Zeinda Rismandari, Allergy Care Manager Nutricia Sarihusada menjelaskan “Orangtua perlu mewaspadai alergi protein susu sapi pada si Kecil sejak dini, termasuk dampak fisik maupun psikis yang mungkin timbul dan memengaruhi tumbuh kembangnya. Sayangnya alergi seringkali luput dari perhatian orangtua karena dianggap sebagai hal sepele.”
Bunda Tanggap Alergi dengan 3K tahun ini berfokus pada edukasi berkelanjutan bagi orangtua tentang tanggap alergi agar si Kecil yang memiliki alergi protein susu sapi pun bisa tetap ceria menghadapi hari dan tumbuh sehat seperti teman seusianya. Oleh karena itu selain tetap bekerja sama dengan UKK Alergi Imunologi Ikatan Dokter Anak Indonesia (IDAI), Nutricia Sarihusada juga menggandeng psikolog untuk mengangkat dampak psikologis yang ditimbulkan oleh alergi.
“Berbeda dengan tahun lalu, kami berharap bisa menjangkau lebih banyak orang tua melalui seminar di 10 kota dan jalan sehat di 2 kota besar.
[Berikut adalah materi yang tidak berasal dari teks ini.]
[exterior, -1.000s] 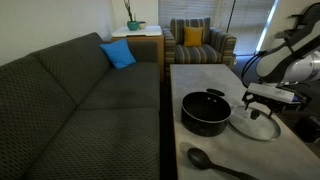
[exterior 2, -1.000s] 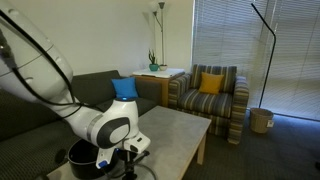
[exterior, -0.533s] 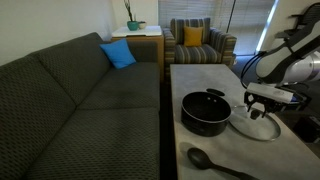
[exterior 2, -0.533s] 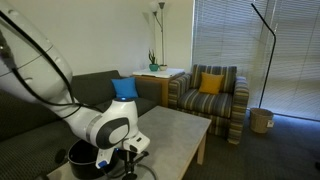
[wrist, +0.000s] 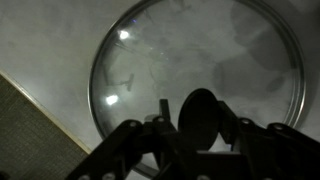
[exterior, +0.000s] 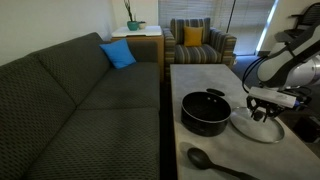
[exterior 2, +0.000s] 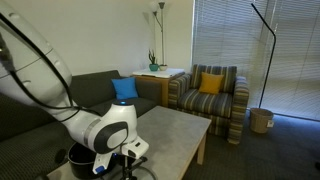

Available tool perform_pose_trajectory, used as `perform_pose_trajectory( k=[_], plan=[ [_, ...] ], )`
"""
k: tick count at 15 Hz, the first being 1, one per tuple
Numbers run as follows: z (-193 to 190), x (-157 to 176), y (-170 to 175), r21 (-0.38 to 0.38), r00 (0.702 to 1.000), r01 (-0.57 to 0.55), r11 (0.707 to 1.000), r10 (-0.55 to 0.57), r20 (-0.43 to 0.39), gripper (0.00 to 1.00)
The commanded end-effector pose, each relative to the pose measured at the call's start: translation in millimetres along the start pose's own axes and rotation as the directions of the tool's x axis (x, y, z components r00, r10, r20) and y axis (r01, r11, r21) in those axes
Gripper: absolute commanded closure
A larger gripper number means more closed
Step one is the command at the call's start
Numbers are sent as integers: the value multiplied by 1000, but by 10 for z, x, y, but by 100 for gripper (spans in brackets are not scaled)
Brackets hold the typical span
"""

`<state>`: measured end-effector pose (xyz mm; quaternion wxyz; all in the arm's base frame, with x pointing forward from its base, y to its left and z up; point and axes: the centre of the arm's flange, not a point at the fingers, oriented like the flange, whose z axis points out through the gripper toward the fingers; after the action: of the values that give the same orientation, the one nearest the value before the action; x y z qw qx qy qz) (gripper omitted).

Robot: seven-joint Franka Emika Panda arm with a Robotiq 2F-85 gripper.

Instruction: Place the lid on the pot

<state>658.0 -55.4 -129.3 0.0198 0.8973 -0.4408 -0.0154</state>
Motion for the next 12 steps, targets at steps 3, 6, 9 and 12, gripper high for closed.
perform_pose_trajectory(
  k=[3, 6, 9, 12],
  plan=[
    [597, 303, -339, -26, 1000, 12, 1000, -12, 7, 86],
    [513, 272, -350, -35, 1000, 27, 999, -28, -10, 86],
    [192, 113, -317, -75, 997, 60, 995, -64, -46, 86],
    [-36, 5, -327, -109, 990, 76, 991, -87, -108, 86]
  ],
)
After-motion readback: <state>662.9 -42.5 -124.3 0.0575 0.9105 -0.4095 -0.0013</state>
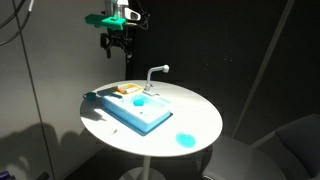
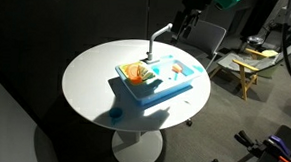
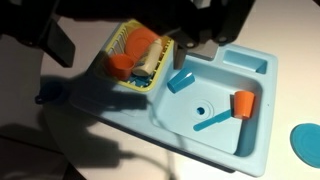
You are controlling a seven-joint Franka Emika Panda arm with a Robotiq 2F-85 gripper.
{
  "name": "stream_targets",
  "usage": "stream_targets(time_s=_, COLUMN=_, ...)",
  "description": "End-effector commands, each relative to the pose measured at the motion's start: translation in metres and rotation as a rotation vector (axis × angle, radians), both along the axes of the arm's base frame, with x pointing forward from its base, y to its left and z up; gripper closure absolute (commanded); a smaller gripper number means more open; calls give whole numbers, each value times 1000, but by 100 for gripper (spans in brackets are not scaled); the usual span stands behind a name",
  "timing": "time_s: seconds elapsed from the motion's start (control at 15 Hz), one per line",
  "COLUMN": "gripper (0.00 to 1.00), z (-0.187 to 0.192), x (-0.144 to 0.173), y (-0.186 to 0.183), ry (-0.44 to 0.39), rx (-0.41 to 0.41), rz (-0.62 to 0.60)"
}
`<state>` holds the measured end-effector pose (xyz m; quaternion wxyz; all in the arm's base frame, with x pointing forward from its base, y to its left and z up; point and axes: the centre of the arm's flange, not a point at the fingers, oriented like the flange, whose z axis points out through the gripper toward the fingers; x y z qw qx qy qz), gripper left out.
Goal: Remove the blue cup from the sink and put it on the table
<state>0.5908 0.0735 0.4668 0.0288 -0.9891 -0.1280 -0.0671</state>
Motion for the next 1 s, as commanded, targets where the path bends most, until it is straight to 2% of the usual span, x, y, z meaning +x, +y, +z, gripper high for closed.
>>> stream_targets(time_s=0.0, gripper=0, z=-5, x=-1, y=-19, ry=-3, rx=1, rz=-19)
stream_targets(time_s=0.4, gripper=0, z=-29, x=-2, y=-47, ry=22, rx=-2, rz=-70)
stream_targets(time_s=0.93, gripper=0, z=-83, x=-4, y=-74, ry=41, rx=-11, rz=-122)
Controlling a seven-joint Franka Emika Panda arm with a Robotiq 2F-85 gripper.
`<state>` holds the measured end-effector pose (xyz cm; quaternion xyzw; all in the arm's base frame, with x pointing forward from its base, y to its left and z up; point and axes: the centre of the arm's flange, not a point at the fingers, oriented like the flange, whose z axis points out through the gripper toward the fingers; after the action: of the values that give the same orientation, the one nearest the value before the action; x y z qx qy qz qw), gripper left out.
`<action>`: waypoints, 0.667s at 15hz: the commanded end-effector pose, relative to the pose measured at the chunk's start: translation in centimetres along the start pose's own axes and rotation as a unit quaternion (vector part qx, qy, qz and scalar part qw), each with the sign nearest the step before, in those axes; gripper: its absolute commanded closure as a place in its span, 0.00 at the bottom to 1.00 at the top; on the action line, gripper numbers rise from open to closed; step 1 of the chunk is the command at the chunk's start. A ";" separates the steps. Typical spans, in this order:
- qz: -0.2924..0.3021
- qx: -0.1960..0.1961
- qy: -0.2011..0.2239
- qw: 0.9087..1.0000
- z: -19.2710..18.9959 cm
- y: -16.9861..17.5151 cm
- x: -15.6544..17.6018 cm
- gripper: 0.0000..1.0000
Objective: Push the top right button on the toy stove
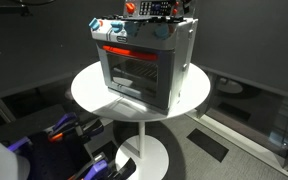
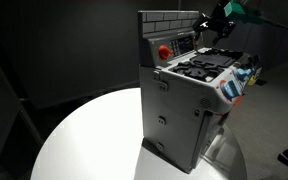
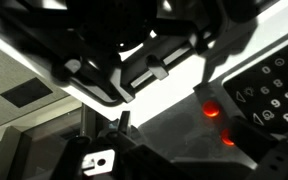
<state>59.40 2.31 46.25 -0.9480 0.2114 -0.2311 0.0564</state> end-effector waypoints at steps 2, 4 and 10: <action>-0.011 -0.003 -0.025 1.000 -3.1 0.8 -0.3 0.00; -0.017 -0.011 -0.046 0.999 -4.4 1.1 -0.7 0.00; -0.049 -0.046 -0.123 0.990 -7.1 2.3 -2.4 0.00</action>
<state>55.14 1.83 50.09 -0.9722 0.1858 -0.1384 0.0348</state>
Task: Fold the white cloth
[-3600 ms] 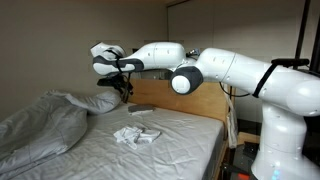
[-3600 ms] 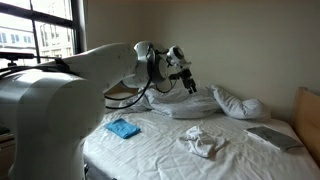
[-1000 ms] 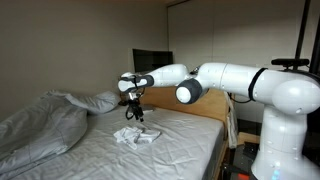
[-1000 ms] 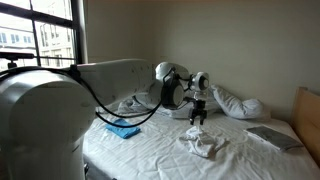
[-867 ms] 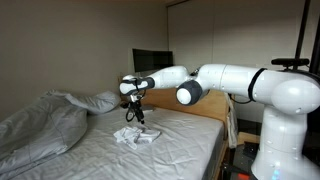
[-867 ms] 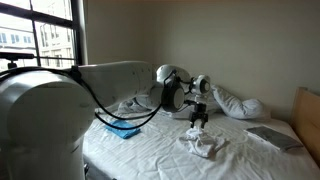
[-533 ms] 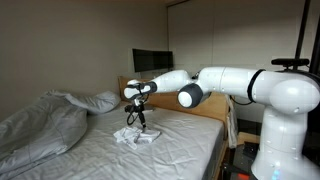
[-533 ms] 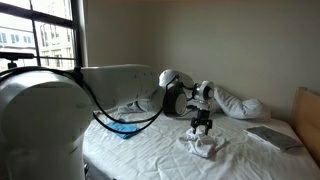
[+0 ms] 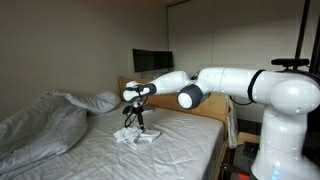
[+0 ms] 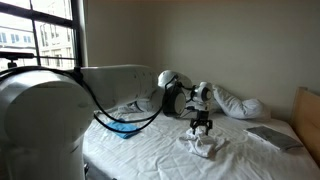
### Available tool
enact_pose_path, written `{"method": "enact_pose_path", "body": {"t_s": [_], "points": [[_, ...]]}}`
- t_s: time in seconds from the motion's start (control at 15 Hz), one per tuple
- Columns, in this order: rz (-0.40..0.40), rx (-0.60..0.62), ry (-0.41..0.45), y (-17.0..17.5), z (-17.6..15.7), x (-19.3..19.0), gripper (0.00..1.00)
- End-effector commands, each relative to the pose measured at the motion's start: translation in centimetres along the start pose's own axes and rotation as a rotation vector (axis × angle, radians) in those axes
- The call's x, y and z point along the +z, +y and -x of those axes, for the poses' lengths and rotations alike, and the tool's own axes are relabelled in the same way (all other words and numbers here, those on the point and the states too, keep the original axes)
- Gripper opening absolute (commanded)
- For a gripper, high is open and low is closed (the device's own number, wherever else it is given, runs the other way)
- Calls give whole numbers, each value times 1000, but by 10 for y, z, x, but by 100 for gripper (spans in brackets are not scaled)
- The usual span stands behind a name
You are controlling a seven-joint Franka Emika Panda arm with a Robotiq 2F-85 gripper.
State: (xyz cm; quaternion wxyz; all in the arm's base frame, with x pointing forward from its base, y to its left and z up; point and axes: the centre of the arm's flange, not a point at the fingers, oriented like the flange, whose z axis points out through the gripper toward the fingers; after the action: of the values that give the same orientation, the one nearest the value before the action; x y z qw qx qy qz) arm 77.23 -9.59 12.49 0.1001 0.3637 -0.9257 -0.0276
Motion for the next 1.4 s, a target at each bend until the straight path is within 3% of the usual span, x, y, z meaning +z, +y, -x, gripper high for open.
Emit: {"method": "enact_pose_path", "body": {"t_s": [0.0, 0.33, 0.73, 1.33], "points": [[7, 31, 15, 11, 3, 22, 100], [-19, 105, 57, 11, 10, 31, 100], [-151, 215, 192, 6, 21, 20, 100], [-221, 136, 238, 7, 46, 19, 100]]}}
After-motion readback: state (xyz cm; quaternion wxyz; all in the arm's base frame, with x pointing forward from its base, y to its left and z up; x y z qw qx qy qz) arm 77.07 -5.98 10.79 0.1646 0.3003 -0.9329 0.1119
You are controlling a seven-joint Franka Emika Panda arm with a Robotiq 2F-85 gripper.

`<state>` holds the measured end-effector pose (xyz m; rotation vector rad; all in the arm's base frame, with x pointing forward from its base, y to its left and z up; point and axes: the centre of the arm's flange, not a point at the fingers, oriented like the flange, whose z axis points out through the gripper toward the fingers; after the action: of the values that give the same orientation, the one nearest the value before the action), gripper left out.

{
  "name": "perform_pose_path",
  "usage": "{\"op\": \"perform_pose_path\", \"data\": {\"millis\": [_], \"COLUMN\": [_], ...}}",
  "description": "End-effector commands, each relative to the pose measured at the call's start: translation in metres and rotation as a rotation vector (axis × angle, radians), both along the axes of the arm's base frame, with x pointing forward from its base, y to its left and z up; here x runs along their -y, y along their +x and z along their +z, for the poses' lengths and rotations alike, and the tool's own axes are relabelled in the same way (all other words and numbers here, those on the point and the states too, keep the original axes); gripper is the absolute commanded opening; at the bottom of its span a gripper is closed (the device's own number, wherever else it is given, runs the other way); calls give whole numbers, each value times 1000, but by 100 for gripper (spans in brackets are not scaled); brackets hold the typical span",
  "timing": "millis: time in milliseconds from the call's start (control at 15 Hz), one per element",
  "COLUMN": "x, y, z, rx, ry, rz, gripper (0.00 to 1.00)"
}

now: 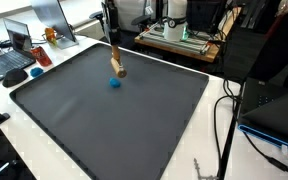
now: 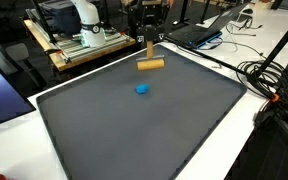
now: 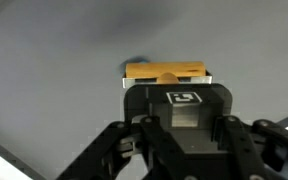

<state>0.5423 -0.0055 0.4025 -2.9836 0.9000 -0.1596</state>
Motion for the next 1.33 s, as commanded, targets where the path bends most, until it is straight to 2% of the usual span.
{"op": "perform_pose_path", "data": {"millis": [0,600,1267], "x": [-3,23,35], "y": [9,24,39], "z": [-20,-59,-75], "rx": [-18,-53,-62], "ry": [-45,-48,-51], "rz": [10,-54,-99], "gripper": [22,22,22]}}
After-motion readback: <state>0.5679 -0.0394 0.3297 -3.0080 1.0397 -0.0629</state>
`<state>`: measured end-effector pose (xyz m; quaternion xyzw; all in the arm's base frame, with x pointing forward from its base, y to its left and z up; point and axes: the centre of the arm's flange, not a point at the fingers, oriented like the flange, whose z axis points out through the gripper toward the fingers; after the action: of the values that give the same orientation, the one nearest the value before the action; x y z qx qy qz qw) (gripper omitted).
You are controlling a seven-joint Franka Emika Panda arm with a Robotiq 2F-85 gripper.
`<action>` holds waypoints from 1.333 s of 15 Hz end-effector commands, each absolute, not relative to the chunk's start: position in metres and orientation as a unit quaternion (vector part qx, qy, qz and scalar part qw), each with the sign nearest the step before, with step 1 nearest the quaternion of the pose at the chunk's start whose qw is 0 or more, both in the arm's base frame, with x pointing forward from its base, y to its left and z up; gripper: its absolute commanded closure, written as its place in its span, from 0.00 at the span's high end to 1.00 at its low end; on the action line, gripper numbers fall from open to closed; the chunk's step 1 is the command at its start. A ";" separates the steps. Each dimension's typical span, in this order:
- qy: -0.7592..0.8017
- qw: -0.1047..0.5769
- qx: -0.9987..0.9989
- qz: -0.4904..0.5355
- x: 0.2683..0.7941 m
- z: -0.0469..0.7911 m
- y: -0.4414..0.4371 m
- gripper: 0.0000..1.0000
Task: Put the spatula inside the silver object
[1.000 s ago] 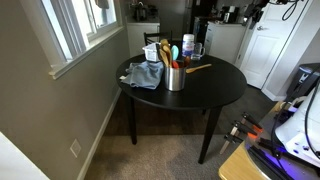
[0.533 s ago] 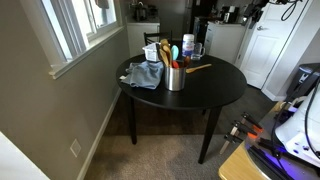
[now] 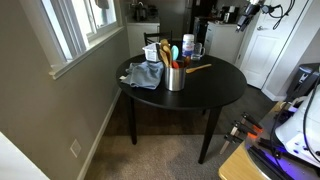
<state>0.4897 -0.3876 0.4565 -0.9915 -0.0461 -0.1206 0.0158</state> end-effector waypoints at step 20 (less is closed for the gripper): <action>-0.486 0.041 -0.859 -0.154 0.628 0.378 -0.378 1.00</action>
<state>0.6280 -0.3783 0.3779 -0.8590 -0.4864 -0.1543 0.0408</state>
Edukasi lewat media massa terselenggara melalui gathering di 3 kota, talkshow di radio dan televisi, serta iklan layanan masyarakat yang memudahkan masyarakat untuk lebih memahami alergi. Di ranah digital, orangtua bisa mengakses situs www.alergianak.com yang kini telah diperbarui agar lebih ramah pengguna.” lanjut Zeinda.